# EXERCISE DIRECTIONS
Beneath this instruction is a listing; print exactly the lines in it starting at the line that contains "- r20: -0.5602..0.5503" and going through the line that contains "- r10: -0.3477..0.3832".

# WORKING DATA

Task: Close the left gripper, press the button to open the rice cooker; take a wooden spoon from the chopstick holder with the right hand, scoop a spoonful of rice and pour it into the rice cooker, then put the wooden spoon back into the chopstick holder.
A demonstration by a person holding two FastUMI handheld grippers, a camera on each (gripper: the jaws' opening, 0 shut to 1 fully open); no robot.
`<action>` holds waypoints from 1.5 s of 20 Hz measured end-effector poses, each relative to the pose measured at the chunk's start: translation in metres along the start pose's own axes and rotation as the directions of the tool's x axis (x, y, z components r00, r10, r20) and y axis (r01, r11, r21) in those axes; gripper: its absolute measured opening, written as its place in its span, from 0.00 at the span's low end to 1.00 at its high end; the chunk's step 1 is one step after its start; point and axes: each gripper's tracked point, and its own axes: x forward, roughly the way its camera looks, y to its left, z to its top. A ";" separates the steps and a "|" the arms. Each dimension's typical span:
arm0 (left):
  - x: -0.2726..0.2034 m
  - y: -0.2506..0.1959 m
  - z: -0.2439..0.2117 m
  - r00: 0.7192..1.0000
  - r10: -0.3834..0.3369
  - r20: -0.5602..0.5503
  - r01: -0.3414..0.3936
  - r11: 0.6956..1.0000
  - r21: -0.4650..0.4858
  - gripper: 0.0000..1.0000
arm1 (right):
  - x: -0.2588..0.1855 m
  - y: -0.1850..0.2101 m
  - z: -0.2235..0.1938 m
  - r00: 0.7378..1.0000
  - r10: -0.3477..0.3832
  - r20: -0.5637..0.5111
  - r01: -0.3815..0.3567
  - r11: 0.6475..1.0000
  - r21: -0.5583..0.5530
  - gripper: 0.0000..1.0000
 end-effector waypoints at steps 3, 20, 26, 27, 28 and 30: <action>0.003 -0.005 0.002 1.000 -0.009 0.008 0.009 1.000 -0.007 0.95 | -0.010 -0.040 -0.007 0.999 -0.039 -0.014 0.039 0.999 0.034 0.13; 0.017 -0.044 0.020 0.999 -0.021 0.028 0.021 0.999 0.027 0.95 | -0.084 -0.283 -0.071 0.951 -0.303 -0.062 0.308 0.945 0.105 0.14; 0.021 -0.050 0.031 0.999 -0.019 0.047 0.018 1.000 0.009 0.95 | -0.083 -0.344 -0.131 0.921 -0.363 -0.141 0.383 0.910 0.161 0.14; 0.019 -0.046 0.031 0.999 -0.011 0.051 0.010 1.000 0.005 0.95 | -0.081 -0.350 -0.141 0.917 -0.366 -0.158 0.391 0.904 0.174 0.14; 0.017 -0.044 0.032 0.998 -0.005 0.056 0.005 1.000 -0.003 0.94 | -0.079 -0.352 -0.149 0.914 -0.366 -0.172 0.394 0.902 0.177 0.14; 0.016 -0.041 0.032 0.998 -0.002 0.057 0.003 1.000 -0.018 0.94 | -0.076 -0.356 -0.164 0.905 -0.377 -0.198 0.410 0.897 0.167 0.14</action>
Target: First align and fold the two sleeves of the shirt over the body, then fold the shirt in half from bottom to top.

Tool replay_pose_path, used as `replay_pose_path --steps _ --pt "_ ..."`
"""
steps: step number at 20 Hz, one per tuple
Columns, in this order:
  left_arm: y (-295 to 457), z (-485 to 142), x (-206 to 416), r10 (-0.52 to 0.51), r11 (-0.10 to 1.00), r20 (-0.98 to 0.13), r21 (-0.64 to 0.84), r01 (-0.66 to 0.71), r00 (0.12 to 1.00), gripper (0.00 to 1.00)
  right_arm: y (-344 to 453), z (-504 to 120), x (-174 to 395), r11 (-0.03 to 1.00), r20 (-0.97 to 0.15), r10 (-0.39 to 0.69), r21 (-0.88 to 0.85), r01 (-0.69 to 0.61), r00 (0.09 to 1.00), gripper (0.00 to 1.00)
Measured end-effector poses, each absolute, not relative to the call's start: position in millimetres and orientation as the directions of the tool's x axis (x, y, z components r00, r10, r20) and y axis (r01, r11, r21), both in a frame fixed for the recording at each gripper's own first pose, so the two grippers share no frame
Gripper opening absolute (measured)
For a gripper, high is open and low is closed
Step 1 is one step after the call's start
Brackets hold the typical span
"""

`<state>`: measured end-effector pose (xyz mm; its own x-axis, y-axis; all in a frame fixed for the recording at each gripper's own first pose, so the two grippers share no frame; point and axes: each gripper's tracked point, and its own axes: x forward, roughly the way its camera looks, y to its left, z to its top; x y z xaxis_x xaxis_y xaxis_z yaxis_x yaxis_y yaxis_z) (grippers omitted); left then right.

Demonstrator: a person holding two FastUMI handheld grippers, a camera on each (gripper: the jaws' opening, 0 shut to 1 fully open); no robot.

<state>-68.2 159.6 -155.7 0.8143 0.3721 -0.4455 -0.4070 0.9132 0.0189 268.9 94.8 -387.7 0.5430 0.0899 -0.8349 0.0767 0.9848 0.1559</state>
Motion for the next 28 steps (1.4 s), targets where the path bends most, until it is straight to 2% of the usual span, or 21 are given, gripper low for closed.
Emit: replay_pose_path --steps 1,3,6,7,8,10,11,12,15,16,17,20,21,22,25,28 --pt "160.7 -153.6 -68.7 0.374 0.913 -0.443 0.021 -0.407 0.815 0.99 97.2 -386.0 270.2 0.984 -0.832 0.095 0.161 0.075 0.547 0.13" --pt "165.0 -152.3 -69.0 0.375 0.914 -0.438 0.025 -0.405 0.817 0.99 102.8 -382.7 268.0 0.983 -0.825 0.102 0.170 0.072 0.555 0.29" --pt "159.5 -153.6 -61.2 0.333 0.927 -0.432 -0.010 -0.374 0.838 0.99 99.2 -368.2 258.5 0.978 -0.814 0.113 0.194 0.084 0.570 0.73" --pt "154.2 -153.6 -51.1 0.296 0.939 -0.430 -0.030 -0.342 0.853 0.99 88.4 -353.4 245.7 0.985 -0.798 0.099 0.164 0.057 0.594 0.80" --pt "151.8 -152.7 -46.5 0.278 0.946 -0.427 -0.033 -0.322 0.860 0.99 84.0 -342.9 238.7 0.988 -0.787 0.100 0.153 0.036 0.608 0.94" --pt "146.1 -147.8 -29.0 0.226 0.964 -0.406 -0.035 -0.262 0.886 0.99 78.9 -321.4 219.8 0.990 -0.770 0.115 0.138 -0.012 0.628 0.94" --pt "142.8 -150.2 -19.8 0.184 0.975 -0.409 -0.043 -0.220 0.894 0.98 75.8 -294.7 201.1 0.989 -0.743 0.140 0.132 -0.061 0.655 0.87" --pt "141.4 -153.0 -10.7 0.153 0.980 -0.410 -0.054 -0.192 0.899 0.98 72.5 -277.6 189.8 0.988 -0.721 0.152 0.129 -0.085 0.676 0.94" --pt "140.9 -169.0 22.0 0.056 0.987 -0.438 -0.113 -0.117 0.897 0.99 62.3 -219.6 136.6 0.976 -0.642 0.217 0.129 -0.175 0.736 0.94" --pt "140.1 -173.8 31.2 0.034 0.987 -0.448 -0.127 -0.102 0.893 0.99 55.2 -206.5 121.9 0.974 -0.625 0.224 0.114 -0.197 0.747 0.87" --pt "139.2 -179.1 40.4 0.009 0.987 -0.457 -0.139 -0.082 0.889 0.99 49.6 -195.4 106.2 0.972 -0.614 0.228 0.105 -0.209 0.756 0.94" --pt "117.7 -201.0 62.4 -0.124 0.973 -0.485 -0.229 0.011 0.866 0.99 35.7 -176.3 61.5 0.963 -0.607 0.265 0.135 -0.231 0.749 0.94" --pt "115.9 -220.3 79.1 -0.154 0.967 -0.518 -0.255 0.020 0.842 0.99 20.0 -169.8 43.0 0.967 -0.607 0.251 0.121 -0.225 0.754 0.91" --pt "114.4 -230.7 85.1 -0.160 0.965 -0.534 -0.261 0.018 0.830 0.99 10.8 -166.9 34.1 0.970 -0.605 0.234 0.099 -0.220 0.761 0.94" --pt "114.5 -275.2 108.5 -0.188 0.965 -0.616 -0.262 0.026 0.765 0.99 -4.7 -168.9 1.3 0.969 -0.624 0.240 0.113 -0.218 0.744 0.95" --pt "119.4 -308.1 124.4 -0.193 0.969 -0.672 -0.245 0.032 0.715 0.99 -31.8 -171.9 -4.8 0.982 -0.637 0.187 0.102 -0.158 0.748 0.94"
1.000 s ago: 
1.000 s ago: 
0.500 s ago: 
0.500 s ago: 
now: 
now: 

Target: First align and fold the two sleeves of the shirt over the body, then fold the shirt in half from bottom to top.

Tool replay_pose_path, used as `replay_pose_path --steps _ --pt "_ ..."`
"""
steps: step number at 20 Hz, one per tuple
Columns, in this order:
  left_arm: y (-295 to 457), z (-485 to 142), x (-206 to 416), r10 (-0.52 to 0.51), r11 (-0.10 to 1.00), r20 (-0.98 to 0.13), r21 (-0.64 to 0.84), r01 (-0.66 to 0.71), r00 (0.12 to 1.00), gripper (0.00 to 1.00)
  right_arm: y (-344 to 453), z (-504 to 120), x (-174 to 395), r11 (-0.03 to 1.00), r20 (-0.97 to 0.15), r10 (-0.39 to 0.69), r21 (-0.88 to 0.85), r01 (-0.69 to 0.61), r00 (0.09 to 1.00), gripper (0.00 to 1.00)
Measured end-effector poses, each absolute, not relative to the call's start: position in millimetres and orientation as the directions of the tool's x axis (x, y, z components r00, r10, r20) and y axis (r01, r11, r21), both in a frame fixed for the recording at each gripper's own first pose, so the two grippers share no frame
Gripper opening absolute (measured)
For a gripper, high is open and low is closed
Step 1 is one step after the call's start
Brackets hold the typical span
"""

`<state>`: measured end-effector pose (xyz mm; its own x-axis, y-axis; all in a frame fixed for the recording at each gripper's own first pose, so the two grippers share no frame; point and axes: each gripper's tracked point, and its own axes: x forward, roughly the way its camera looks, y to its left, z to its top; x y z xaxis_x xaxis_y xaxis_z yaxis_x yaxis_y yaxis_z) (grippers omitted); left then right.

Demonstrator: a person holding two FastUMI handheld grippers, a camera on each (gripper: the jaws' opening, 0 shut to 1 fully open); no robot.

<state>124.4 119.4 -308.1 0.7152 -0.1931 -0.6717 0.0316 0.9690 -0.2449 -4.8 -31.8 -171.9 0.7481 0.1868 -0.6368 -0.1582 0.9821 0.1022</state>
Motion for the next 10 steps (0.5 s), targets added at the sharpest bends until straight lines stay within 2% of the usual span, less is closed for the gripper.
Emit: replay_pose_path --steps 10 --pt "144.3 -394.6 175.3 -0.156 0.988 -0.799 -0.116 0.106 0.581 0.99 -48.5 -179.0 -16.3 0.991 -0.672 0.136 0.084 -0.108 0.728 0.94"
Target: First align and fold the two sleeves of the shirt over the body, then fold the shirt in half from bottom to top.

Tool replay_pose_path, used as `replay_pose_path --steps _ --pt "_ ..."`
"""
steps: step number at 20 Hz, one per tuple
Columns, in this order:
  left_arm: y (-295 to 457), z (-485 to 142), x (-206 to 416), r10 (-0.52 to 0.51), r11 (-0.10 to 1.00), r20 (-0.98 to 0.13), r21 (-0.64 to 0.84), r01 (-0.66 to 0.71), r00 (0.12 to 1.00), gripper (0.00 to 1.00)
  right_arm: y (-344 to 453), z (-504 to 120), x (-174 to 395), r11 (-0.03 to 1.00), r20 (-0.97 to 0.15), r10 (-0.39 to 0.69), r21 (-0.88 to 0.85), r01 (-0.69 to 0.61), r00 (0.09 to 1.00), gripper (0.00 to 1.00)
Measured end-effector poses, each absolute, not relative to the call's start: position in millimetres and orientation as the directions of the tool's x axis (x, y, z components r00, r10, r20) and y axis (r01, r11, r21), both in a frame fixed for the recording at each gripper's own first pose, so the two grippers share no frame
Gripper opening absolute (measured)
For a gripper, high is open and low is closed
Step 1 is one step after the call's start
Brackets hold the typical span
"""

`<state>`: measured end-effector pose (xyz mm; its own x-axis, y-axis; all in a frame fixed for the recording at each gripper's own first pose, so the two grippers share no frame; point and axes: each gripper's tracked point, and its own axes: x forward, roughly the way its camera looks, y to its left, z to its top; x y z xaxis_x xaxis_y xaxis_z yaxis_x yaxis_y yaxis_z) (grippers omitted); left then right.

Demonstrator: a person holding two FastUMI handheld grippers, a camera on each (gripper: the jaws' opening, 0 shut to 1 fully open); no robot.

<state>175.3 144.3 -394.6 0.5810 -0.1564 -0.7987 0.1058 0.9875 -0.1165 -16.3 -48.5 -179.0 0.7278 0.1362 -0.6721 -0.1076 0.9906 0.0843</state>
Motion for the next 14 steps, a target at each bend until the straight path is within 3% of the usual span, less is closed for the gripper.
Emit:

# EXERCISE SOLUTION
  - r20: -0.5602..0.5503
  - r01: -0.3414..0.3936
  - r11: 0.6956..1.0000
  - r21: -0.4650..0.4858
  - gripper: 0.0000..1.0000
arm1 (right):
  - x: -0.2588..0.1855 m
  - y: -0.1850..0.2101 m
  - z: -0.2235..0.1938 m
  - r00: 0.7378..1.0000
  - r10: -0.3477..0.3832

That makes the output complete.